La presenza delle navi delle ong in mare non aumenta le partenze dalla Libia. I principali “pull-factor”, ossia fattori “attrattivi”, sono invece le condizioni meteo (favorevoli o meno alla traversata del Mediterraneo) e le politiche del governo Renzi, quando Marco Minniti era ministro dell’Interno. È infatti a causa del Memorandum of Understanding firmato dall’Italia con il governo di Tripoli sostenuto dalle Nazioni Unite se c’è stato il “contenimento a terra” dei migranti. Tra aprile e maggio 2019, in particolare, le partenze sono state vicine allo zero.
È il risultato di “Ong di salvataggio in mare: un pull-factor per l’immigrazine irregolare?”, studio curato per lo European University Institute di Firenze dai ricercatori Eugenio Cusumano (università di Leiden) e Matteo Villa (Ispi – Istituto studi politici internazionali). I dati su cui si costruisce la ricerca provengono dalle agenzie dell’Onu che si occupano di migranti, Oim e Unhcr, elaborati con i dati di Guardia costiera e Frontex, a partire dal 2014. L’elemento più evidente è il ruolo sempre maggiore della Guardia costiera libica: dalla totale inesistenza nel 2014 a oltre il 60% dei salvataggi nel 2019. Le ong invece sono state particolarmente presenti in mare nel 2015, anno in cui hanno gestito il 13% dei salvataggi, senza però arrivare a segnare un record nel numero di partenze (maggiori sia nel 2014 sia nel 2016). Il passaggio netto si vede nel momento in cui Italia e Libia hanno firmato il loro accordo, con il quale si è giunti a circa 96mila partenze in meno tra il 2017 e il 2018.
Dal punto di vista statistico, non c’è alcuna differenza nel numero di partenze giornaliere se le ong sono o non sono in mare. Senza ong, in media partono 53 persone al giorno (con una forbice che va tra i 45 e i 61), con le ong in media sono 49 (con una forbice che va da 36 a 61). Guardando l’andamento annuale, fine luglio 2019 è stato uno dei momenti più caldi dell’anno, con oltre 800 partenze tra il 24 e il 26 luglio. Eppure in mare non c’era nessuna ong e le operazioni sono state condotte e coordinate dalla Guardia costiera libica. Il 26 luglio è il giorno di quello che finora è stato il peggior naufragio dell’anno, con 150 morti a largo di Al Khoms, parte ovest della Libia. “Le morti continuano ad aumentare, il tasso di mortalità non può che salire. Non ci sono sistemi di salvataggio nel Mediterraneo e continuano le partenze a riprova che il pull factor, il fattore di attrazione da parte delle ong non esiste”, commentava nell’occasione la portavoce dell’Alto commissariato per i rifugiati Carlotta Sami a Internazionale.

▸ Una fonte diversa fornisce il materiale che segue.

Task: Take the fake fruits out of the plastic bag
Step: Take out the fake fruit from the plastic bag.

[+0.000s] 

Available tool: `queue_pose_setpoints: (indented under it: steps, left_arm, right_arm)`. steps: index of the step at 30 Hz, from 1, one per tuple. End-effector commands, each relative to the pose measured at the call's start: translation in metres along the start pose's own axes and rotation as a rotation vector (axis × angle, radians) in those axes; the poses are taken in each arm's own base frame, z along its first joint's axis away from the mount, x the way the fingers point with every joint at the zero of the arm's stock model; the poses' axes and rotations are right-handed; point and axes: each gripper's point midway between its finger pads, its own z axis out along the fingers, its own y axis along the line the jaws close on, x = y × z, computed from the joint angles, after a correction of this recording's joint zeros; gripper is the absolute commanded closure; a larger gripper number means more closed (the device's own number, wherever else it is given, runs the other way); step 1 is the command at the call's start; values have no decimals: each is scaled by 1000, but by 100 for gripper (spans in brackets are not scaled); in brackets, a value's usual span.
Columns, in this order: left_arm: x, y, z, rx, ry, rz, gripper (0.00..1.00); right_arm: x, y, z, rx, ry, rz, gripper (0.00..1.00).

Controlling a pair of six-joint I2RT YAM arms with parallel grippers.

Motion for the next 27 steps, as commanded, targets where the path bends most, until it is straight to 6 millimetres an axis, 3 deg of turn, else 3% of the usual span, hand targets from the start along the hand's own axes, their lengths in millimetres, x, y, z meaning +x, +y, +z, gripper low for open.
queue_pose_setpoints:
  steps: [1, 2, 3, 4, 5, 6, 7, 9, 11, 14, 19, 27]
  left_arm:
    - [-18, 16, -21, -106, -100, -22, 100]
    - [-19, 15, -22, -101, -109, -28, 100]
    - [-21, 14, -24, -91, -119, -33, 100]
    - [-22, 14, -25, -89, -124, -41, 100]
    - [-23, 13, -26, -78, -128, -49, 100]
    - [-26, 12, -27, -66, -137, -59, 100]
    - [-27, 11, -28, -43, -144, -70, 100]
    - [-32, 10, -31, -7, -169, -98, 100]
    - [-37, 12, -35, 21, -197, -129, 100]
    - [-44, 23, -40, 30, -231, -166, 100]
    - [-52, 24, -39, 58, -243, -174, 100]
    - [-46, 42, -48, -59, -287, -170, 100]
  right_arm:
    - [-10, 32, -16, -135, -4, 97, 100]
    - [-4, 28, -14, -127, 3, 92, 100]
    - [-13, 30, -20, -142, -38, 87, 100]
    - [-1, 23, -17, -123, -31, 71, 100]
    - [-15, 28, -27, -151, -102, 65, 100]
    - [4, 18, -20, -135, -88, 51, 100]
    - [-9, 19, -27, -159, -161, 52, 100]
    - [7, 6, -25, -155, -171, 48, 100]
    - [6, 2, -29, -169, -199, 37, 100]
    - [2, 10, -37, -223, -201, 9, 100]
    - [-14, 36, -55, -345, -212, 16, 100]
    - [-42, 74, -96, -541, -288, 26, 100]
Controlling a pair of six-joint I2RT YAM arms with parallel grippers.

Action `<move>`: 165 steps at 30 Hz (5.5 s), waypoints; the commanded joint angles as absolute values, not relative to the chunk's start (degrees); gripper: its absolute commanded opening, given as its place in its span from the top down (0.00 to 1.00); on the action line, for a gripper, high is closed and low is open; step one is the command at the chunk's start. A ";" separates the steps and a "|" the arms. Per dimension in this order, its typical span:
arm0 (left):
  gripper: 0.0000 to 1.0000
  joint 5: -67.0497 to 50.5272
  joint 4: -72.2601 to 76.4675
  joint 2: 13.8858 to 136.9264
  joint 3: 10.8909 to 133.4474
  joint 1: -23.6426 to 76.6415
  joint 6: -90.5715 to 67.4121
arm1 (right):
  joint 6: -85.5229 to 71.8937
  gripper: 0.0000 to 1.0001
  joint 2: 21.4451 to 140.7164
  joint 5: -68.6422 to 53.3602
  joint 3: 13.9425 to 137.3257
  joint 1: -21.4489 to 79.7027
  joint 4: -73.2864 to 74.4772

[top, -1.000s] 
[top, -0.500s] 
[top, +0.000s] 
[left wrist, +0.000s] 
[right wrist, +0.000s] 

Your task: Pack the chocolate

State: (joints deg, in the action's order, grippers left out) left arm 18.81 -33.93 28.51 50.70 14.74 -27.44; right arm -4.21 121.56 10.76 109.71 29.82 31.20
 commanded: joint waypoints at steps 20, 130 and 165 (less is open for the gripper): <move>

La ricerca ricorda le direttrici, eccessivamente semplicistiche, su cui si costruisce il dibattito sulle partenze in mare oggi. Da un lato i push factor, ossia i fattori negativi (dalla guerra alle condizioni economiche) che spingono l’emigrazione. Dall’altro i pull-factor, ovvero quei fattori positivi che attraggono. Diverse teorie criticano questo lessico e questo approccio, concentrandosi su elementi più di sistema, come le reti di relazioni che esistono tra migranti.
Lo studio di Cusumano e Villa rimanda al rapporto conclusivo della Commissione permanente sul contributo dei militari italiani al controllo dei flussi migratori nel Mediterraneo e l’impatto delle attività delle organizzazioni non governative guidata da Nicola Latorre nel 2017. Il momento in cui la teoria del pull factor è entrata in Parlamento: il direttore di Frontex, Fabrice Leggeri, e il procuratore capo di Catania, Carmelo Zuccaro, “hanno fatto riferimento a un operato non del tutto trasparente di alcune organizzazioni non governative, nonché a elementi (tra cui figurano le testimonianze degli stessi migranti, che riferiscono di telefoni cellulari dati loro dagli scafisti con sopra memorizzati i recapiti delle Ong), che sembrerebbero dare corpo quanto meno all’ipotesi che vedrebbe la presenza delle organizzazioni non governative a ridosso delle acque libiche come ‘fattore di attrazione’ (cosiddetto pull factor) del fenomeno migratorio ovvero incentivo per i trafficanti a organizzare le partenze”. È stato allora che è si è diffusa la vulgata secondo cui le ong erano in combutta con i trafficanti di uomini. Ad oggi nessuna indagine giudiziaria ha mai provato l’esistenza di questo nesso, nemmeno i numeri.